Quizás alguien por allí cerca había visto hacia donde habían ido. Seguro que alguien sabría dónde estaba el ejército y Berin sabía como cualquiera que un hombre que fabricaba espadas podría encontrar siempre un modo de acercarse al ejército.

Y en cuanto a Ceres…algo habría. Tenía que estar en algún lugar. Porque la alternativa era impensable.

Berin echó un vistazo al campo que rodeaba su casa. Ceres estaba por allí en algún lugar. Igual que Sartes. Las siguientes palabras las dijo en voz alta, porque hacerlo parecía convertirlo en una promesa, para sí mismo, para el mundo, para sus hijos.

“Os encontraré a los dos”, juró. “Cueste lo que cueste”.




CAPÍTULO CUATRO


Sartes corría entre las tiendas del campamento del ejército, respirando con dificultad, agarrando el pergamino en su mano y secándose el sudor de los ojos, sabiendo que si no llegaba pronto a la tienda de su comandante, lo azotarían. Se agachaba y zigzagueaba lo mejor que podía, a sabiendas de que su tiempo se estaba agotando. Ya lo habían detenido demasiadas veces.

Sartes ya tenía marcas de quemadura en sus espinillas de las veces que se había equivocado, su escozor era uno más entre muchos ahora. Parpadeaba, desesperado, mientras echaba un vistazo al campamento del ejército, intentando adivinar la dirección correcta para correr entre el interminable entramado de tiendas. Había letreros y estandartes que señalaban el camino, pero él todavía estaba intentando aprenderse los dibujos.

Sartes notó que algo le cogía el pie y a continuación se tambaleó, el mundo pareció ponerse del revés cuando cayó. Por un instante pensó que había tropezado con una cuerda, pero cuando alzó la vista vio a unos soldados riéndose.
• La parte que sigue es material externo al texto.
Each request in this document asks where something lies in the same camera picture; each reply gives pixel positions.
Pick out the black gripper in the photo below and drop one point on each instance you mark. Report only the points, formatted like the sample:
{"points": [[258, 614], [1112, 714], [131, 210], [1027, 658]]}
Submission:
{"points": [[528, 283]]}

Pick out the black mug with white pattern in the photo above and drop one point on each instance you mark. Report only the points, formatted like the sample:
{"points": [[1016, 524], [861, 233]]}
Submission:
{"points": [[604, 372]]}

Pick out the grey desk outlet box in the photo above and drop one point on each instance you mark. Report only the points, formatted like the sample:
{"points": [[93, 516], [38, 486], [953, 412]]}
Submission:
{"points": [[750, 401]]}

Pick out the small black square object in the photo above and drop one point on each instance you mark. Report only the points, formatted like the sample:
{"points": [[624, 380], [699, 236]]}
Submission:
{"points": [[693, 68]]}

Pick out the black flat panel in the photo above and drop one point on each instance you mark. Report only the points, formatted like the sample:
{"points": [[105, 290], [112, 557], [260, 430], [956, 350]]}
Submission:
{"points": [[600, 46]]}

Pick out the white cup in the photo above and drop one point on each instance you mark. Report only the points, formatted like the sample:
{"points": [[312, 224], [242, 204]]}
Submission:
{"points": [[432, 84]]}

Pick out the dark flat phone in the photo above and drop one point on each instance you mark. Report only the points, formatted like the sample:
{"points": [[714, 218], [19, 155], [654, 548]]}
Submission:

El que estaba a la cabeza era un hombre más mayor, con barba canosa de varios días y cicatrices de muchas batallas.

Entonces el miedo se apoderó de Sartes, pero también una especie de resignación; así era la vida en el ejército para un recluta como él. No exigió saber por qué el hombre lo había hecho, porque decir algo era un camino seguro hacia una paliza. Por lo que podía ver, prácticamente todo lo era.
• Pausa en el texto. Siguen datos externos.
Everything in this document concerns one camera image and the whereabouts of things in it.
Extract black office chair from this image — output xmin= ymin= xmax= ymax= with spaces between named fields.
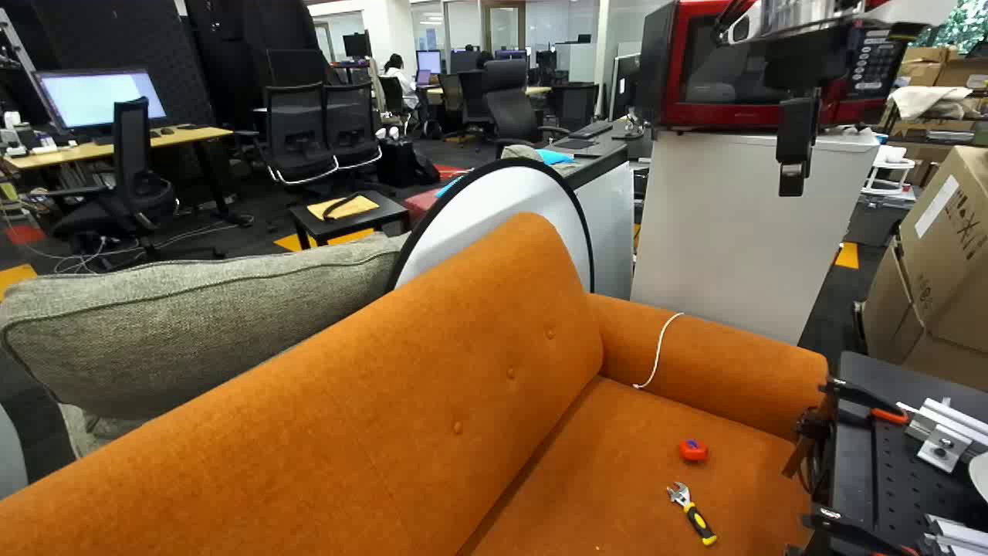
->
xmin=50 ymin=95 xmax=179 ymax=240
xmin=324 ymin=84 xmax=386 ymax=174
xmin=260 ymin=80 xmax=338 ymax=192
xmin=478 ymin=84 xmax=546 ymax=149
xmin=553 ymin=80 xmax=602 ymax=132

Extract computer monitor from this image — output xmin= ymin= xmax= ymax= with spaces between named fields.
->
xmin=33 ymin=69 xmax=170 ymax=137

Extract red and black microwave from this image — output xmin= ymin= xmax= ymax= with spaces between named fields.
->
xmin=632 ymin=0 xmax=909 ymax=137

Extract grey fabric cushion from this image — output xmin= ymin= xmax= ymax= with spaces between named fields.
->
xmin=0 ymin=233 xmax=409 ymax=456

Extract small black side table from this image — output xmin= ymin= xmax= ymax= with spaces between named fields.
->
xmin=287 ymin=188 xmax=413 ymax=250

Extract large cardboard shipping box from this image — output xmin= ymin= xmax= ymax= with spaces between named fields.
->
xmin=861 ymin=146 xmax=988 ymax=395

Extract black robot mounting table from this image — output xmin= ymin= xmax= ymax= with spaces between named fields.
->
xmin=800 ymin=348 xmax=988 ymax=556

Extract aluminium bracket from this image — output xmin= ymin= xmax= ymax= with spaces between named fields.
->
xmin=902 ymin=395 xmax=988 ymax=475

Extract seated person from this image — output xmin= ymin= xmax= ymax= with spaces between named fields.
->
xmin=379 ymin=53 xmax=415 ymax=111

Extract small distant monitor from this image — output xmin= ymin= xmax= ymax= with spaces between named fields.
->
xmin=413 ymin=48 xmax=447 ymax=94

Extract white desk with black top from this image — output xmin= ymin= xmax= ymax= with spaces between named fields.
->
xmin=500 ymin=117 xmax=636 ymax=302

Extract white cabinet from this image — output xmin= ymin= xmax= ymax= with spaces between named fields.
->
xmin=627 ymin=123 xmax=883 ymax=348

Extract orange fabric couch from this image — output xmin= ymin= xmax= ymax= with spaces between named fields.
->
xmin=0 ymin=209 xmax=831 ymax=556

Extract small red round object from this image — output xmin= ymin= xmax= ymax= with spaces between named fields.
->
xmin=676 ymin=436 xmax=712 ymax=468

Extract wrench with yellow black handle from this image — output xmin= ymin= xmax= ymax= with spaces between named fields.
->
xmin=662 ymin=478 xmax=718 ymax=550

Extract yellow paper sheet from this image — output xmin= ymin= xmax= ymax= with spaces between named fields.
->
xmin=305 ymin=194 xmax=382 ymax=226

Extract white cable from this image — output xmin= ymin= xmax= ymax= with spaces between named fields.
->
xmin=630 ymin=308 xmax=689 ymax=395

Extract orange handled black clamp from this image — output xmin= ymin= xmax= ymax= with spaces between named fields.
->
xmin=819 ymin=378 xmax=914 ymax=433

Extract wooden office desk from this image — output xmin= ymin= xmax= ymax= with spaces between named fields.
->
xmin=4 ymin=123 xmax=238 ymax=174

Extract stacked cardboard boxes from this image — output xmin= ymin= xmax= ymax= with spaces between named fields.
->
xmin=885 ymin=40 xmax=988 ymax=149

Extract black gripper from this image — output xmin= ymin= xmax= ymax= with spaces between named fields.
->
xmin=774 ymin=90 xmax=823 ymax=200
En lugar de eso, se puso de pie y se sacudió todo el barro que pudo de la túnica.

“¿Qué estás haciendo, chaval?” exigió el soldado que le había hecho la zancadilla.

“Un encargo para mi comandante, señor”, dijo Sartes, levantando un trozo de pergamino para que el hombre lo viera. Él esperaba que aquello fuera suficiente para mantenerlo seguro. A menudo no lo era, a pesar de las normas que decían que las órdenes tenían prioridad por encima de cualquier otra cosa.

Desde el momento en que llegó allí, Sartes había aprendido que el ejército Imperial tenía un montón de normas. Algunas eran oficiales: sal del campamento sin permiso, niégate a cumplir órdenes, traiciona al ejército y te matarán. Ve por el camino equivocado, haz algo sin permiso y recibirás una paliza. Pero también había otras normas. Normas menos oficiales que era igual de peligroso romper.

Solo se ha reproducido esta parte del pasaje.